From the perspective of domain experts, contrastive explanations, also called counterfactual explanations [72], are preferable [57]. Such counterfactual explanations tend to make future recommendations easier [67,73]. One disadvantage of this work is the fact that due to missing access to a domain expert, it could not be investigated if the presented explanations are contrastive for a non data scientist (see discussion in [61]). Hence, this work’s challenge is that only four features were—from the data scientist’s perspective—contrastive enough to decide if a stock price would go up or down (see Section 3.2). Consequently, these four features were chosen because common domain knowledge is available on the web. A rating was specified for the explanations extracted from the clustering-guided decision tree based on the four unprocessed features. Hence, domain knowledge has to specifically indicate that the selected features are not only meaningful but also relevant for stock picking. The current approach could be improved if more domain knowledge would be available, leading to a better selection of features for the decision tree.
Nevertheless, the explanations are meaningful w.r.t identified DSD of all preprocessed features.
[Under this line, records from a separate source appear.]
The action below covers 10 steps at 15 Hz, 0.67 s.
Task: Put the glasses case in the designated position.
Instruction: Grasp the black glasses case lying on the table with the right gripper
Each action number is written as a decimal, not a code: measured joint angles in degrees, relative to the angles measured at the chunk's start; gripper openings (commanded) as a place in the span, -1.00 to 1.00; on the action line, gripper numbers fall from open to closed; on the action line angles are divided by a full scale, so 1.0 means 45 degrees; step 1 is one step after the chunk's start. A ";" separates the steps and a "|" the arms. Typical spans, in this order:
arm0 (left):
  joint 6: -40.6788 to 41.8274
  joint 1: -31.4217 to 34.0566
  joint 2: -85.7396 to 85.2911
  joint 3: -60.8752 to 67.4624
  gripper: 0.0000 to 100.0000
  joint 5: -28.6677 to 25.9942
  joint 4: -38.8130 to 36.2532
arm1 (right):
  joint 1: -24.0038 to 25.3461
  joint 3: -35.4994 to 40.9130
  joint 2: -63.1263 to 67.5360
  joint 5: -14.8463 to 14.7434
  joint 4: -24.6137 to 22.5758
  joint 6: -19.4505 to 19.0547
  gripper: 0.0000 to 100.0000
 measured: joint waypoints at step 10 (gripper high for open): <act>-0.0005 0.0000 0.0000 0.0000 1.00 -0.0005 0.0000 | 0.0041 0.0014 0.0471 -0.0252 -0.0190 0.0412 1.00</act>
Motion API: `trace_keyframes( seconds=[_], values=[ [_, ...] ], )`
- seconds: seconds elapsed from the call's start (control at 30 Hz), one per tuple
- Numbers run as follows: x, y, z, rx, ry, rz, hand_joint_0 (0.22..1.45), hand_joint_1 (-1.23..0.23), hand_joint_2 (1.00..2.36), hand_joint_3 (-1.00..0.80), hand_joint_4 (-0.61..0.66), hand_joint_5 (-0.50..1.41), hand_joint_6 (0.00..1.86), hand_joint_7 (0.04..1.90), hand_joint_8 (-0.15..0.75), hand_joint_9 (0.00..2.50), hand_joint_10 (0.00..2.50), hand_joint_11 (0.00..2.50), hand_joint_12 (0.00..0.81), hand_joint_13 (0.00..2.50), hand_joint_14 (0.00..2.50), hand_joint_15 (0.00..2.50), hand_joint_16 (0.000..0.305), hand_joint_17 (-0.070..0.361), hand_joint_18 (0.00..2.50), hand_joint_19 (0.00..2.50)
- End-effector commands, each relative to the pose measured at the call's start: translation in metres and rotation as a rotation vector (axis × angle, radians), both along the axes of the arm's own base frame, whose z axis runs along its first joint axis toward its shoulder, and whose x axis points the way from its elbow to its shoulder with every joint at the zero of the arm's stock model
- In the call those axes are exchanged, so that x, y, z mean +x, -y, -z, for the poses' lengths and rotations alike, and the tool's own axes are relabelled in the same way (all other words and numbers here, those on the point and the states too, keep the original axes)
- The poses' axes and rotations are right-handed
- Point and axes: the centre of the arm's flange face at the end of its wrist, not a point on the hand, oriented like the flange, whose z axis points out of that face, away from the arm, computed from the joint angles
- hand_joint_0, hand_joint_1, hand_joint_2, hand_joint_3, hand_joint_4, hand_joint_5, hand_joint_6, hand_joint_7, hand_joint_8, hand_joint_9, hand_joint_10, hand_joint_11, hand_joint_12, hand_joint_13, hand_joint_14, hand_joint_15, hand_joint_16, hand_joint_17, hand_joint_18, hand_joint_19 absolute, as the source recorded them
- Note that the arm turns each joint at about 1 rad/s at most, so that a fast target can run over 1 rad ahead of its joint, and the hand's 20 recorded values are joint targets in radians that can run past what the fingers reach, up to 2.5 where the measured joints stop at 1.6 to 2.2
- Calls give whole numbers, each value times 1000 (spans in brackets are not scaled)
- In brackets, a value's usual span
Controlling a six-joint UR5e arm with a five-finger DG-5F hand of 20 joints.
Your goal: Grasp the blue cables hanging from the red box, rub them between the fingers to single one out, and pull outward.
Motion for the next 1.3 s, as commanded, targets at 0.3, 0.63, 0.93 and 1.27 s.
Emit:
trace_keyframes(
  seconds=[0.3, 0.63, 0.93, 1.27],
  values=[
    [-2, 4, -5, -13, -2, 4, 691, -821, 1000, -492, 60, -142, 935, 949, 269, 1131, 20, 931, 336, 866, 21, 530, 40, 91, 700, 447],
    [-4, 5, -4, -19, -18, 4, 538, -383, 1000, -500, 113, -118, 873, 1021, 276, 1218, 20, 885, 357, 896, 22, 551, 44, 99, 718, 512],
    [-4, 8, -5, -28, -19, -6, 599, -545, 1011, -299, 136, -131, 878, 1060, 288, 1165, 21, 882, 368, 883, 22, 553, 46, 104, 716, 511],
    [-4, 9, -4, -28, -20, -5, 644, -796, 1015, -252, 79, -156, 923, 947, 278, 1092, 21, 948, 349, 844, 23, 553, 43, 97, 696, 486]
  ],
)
Domain knowledge allows for understanding a subset of unprocessed features used in the decision tree, enabling a rating of explanations and, hence, selecting a leaf node consisting of a subset of stocks. The explanations were relevant because they allow for stock picking of around 6–20% of available stocks. For all four quarters, even nonprofessionals in stock trading are able to conclude the price development of companies in the next quarter. Specific accounting information influences the price development of shares through the probability of a significantly higher rate of return of stock prices of companies of the selected stocks compared to random stock picking. The success rate is 25% above the chance level if the random picking of stocks sets the chance level for a short/long position.
As an alternative to using fundamental data, Gite et al. used the classification of positive and negative headlines to predict the price of an index of the Indian stock market [22] for a short period of several days. Although the error was low, no baseline was provided in their results (e.g., an LSTM model without the headlines), and no comparison to other methods were shown. In contrast, this work compares the success rate of stock picking for a long period of four quarters to the baseline of random stock picking. Such a comparison has the advantage that the volatility of the market and the central tendency of prices are mapped within the random choice of stock picking, whereas in Gite et al., it remains unclear if the seven days in the test data are only predicted accurately because of the low volatility of the market. In comparison, the success rate at stock picking by a hybrid AI system was reported with, on average, 55.19% to 60.69%, and experts had a success rate worse than chance. The eUD3.5 XAI performed similarly to random stock picking, as shown in Figure 5. Thus, the DSD-XAI approach allows data-driven stock picking with a high chance of success.

6. Conclusions

The explainable AI (XAI) approach is based on three components. First, the distance is selected, resulting in a multimodal distribution if applied to the data. Second, projection-based clustering using all and preprocessed features is applied and identifies distance-based structures in data (DSD) that are verified. Third, the DSD clustering guides the best-performing supervised decision tree of preselected and non-preprocessed features. Finally, the resulting leaves of the DSD-XAI are rated, and stocks contained in the leaf with the best rating achieve an above-average return. Consequently, stock picking based on meaningful and relevant explanations selected and assessed by the Grice maxims performs better than random stock picking, with a rate of success significantly higher than chance. Moreover, the success rate outperforms the reported success rate of two other AI systems. Contrary to other AI systems, the advantages lie in the fact that the DSD-XAI outputs are interpretable by humans, enabling them to integrate further domain experts in the stock-picking process. Additionally, the open-source code of all methods used is available.
In the future, it would be interesting to combine fundamental analysis with sentiment analysis of news headlines for stock picking. Moreover, an ensemble system in combination with technical analysis seems promising. Furthermore, it should be investigated if DSD-XAI can provide contrastive explanations to the domain expert.

Supplementary Materials

The following supporting information can be downloaded at: https://zenodo.org/deposit/5813403, Table S1: Datasets of fundamental data and stock prices. The stock prices of the same companies are always taken one quarter after the fundamental data.

Funding

This research received no external funding with the exception of the publication fee which was paid by IAP-GmbH Intelligent Analytics Projects (www.iap-gmbh.de, accessed on 20 November 2021).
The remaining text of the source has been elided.